(ACTIVITY): Copy each entry verbatim, excluding its images.

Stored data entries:
---*---

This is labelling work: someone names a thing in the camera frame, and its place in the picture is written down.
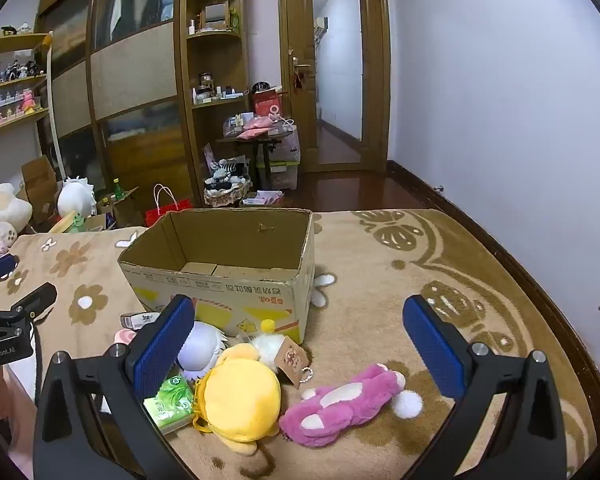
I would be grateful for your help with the small dark wooden table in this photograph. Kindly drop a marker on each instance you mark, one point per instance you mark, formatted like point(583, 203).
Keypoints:
point(250, 139)

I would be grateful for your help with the yellow shelf of figurines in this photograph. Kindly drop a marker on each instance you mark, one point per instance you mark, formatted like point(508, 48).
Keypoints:
point(15, 80)

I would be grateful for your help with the pink packets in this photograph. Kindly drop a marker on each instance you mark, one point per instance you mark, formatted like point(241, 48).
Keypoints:
point(255, 127)

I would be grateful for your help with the white round plush toy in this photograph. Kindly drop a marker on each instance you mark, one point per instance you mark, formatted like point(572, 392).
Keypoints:
point(75, 200)

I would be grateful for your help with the wooden door with glass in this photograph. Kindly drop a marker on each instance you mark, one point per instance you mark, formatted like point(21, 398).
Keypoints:
point(300, 20)

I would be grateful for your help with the cream plush toy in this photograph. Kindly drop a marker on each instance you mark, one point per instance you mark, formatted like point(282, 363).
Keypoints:
point(0, 205)

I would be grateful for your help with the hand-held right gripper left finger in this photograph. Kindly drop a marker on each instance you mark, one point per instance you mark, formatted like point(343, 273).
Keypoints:
point(165, 345)

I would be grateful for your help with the green frog toy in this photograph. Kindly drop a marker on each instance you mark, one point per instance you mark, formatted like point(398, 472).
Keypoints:
point(75, 221)

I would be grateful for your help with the white-haired purple plush doll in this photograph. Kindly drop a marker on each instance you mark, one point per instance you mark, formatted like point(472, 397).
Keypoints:
point(202, 347)

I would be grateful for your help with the printed cardboard box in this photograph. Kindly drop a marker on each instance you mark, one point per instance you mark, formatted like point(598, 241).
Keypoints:
point(260, 300)

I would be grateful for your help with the wooden wardrobe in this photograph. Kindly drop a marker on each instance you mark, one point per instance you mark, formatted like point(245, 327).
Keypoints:
point(130, 70)

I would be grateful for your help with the red paper bag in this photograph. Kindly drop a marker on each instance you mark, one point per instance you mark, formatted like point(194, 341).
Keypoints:
point(167, 211)

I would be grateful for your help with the open wooden corner shelf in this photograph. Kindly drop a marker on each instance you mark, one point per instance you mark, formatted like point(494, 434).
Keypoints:
point(220, 45)

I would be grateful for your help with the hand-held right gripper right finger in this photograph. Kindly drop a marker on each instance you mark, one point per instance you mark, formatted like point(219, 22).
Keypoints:
point(432, 345)

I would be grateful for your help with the small black white packet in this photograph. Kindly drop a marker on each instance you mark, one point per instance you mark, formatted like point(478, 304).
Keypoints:
point(140, 320)

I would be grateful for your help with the beige flower blanket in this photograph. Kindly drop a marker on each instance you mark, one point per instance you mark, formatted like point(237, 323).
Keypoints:
point(380, 285)

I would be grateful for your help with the green tissue pack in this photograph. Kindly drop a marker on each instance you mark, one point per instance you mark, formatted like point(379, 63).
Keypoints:
point(172, 400)

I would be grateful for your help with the plain cardboard box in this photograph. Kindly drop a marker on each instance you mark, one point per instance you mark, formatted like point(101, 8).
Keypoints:
point(37, 180)

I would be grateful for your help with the small pink round item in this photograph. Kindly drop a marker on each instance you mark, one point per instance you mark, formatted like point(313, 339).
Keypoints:
point(124, 336)

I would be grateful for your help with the red shopping bag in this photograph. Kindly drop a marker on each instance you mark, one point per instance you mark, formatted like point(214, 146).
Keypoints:
point(267, 105)

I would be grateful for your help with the pink plush toy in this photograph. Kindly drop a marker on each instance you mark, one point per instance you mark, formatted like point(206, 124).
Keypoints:
point(340, 400)

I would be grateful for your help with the open cardboard box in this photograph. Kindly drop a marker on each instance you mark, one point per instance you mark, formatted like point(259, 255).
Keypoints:
point(127, 207)

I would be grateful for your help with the clear plastic storage box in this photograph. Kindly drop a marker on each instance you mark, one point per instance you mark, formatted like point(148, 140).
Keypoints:
point(285, 160)

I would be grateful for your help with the green bottle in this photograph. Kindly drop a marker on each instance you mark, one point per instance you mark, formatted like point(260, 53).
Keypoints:
point(117, 191)

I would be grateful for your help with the wicker basket of socks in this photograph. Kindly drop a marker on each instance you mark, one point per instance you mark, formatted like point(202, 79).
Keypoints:
point(225, 192)

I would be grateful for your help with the yellow plush toy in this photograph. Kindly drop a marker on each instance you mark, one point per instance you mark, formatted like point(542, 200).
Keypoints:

---*---

(RESPONSE AREA):
This is labelling work: someone names a thing in the camera frame, and its place in the picture is written down.
I would be grateful for your help with the small dark wooden table in this photograph. Kindly drop a marker on each instance you mark, one point per instance you mark, formatted like point(583, 203).
Keypoints:
point(250, 139)

I would be grateful for your help with the yellow shelf of figurines in this photograph. Kindly drop a marker on each instance you mark, one point per instance you mark, formatted like point(508, 48).
Keypoints:
point(15, 80)

I would be grateful for your help with the pink packets in this photograph. Kindly drop a marker on each instance you mark, one point per instance you mark, formatted like point(241, 48).
Keypoints:
point(255, 127)

I would be grateful for your help with the white round plush toy in this photograph. Kindly drop a marker on each instance you mark, one point per instance you mark, formatted like point(572, 392).
Keypoints:
point(75, 200)

I would be grateful for your help with the wooden door with glass in this photograph. Kindly drop a marker on each instance you mark, one point per instance you mark, formatted like point(21, 398).
Keypoints:
point(300, 20)

I would be grateful for your help with the cream plush toy in this photograph. Kindly drop a marker on each instance you mark, one point per instance you mark, formatted like point(282, 363).
Keypoints:
point(0, 205)

I would be grateful for your help with the hand-held right gripper left finger in this photograph. Kindly drop a marker on each instance you mark, one point per instance you mark, formatted like point(343, 273).
Keypoints:
point(165, 345)

I would be grateful for your help with the green frog toy in this photograph. Kindly drop a marker on each instance you mark, one point per instance you mark, formatted like point(398, 472).
Keypoints:
point(75, 221)

I would be grateful for your help with the white-haired purple plush doll in this photograph. Kindly drop a marker on each instance you mark, one point per instance you mark, formatted like point(472, 397).
Keypoints:
point(202, 347)

I would be grateful for your help with the printed cardboard box in this photograph. Kindly drop a marker on each instance you mark, one point per instance you mark, formatted like point(598, 241).
Keypoints:
point(260, 300)

I would be grateful for your help with the wooden wardrobe in this photograph. Kindly drop a marker on each instance you mark, one point per instance you mark, formatted like point(245, 327).
Keypoints:
point(130, 70)

I would be grateful for your help with the red paper bag in this photograph. Kindly drop a marker on each instance you mark, one point per instance you mark, formatted like point(194, 341).
Keypoints:
point(167, 211)

I would be grateful for your help with the open wooden corner shelf in this photograph. Kindly drop a marker on each instance you mark, one point per instance you mark, formatted like point(494, 434).
Keypoints:
point(220, 45)

I would be grateful for your help with the hand-held right gripper right finger in this photograph. Kindly drop a marker on each instance you mark, one point per instance you mark, formatted like point(219, 22).
Keypoints:
point(432, 345)

I would be grateful for your help with the small black white packet in this photograph. Kindly drop a marker on each instance you mark, one point per instance you mark, formatted like point(478, 304).
Keypoints:
point(140, 320)

I would be grateful for your help with the beige flower blanket in this photograph. Kindly drop a marker on each instance you mark, one point per instance you mark, formatted like point(237, 323).
Keypoints:
point(380, 285)

I would be grateful for your help with the green tissue pack in this photograph. Kindly drop a marker on each instance you mark, one point per instance you mark, formatted like point(379, 63).
Keypoints:
point(172, 400)

I would be grateful for your help with the plain cardboard box in this photograph. Kindly drop a marker on each instance you mark, one point per instance you mark, formatted like point(101, 8).
Keypoints:
point(37, 180)

I would be grateful for your help with the small pink round item in this photograph. Kindly drop a marker on each instance you mark, one point per instance you mark, formatted like point(313, 339).
Keypoints:
point(124, 336)

I would be grateful for your help with the red shopping bag in this photograph. Kindly drop a marker on each instance you mark, one point per instance you mark, formatted like point(214, 146).
Keypoints:
point(267, 105)

I would be grateful for your help with the pink plush toy in this photograph. Kindly drop a marker on each instance you mark, one point per instance you mark, formatted like point(206, 124).
Keypoints:
point(340, 400)

I would be grateful for your help with the open cardboard box in this photograph. Kindly drop a marker on each instance you mark, one point per instance you mark, formatted like point(259, 255).
Keypoints:
point(127, 207)

I would be grateful for your help with the clear plastic storage box in this photograph. Kindly drop a marker on each instance you mark, one point per instance you mark, formatted like point(148, 140).
Keypoints:
point(285, 160)

I would be grateful for your help with the green bottle in this photograph. Kindly drop a marker on each instance you mark, one point per instance you mark, formatted like point(260, 53).
Keypoints:
point(117, 191)

I would be grateful for your help with the wicker basket of socks in this photograph. Kindly drop a marker on each instance you mark, one point per instance you mark, formatted like point(202, 79).
Keypoints:
point(225, 192)

I would be grateful for your help with the yellow plush toy in this photograph. Kindly drop a marker on each instance you mark, one point per instance you mark, formatted like point(542, 200).
Keypoints:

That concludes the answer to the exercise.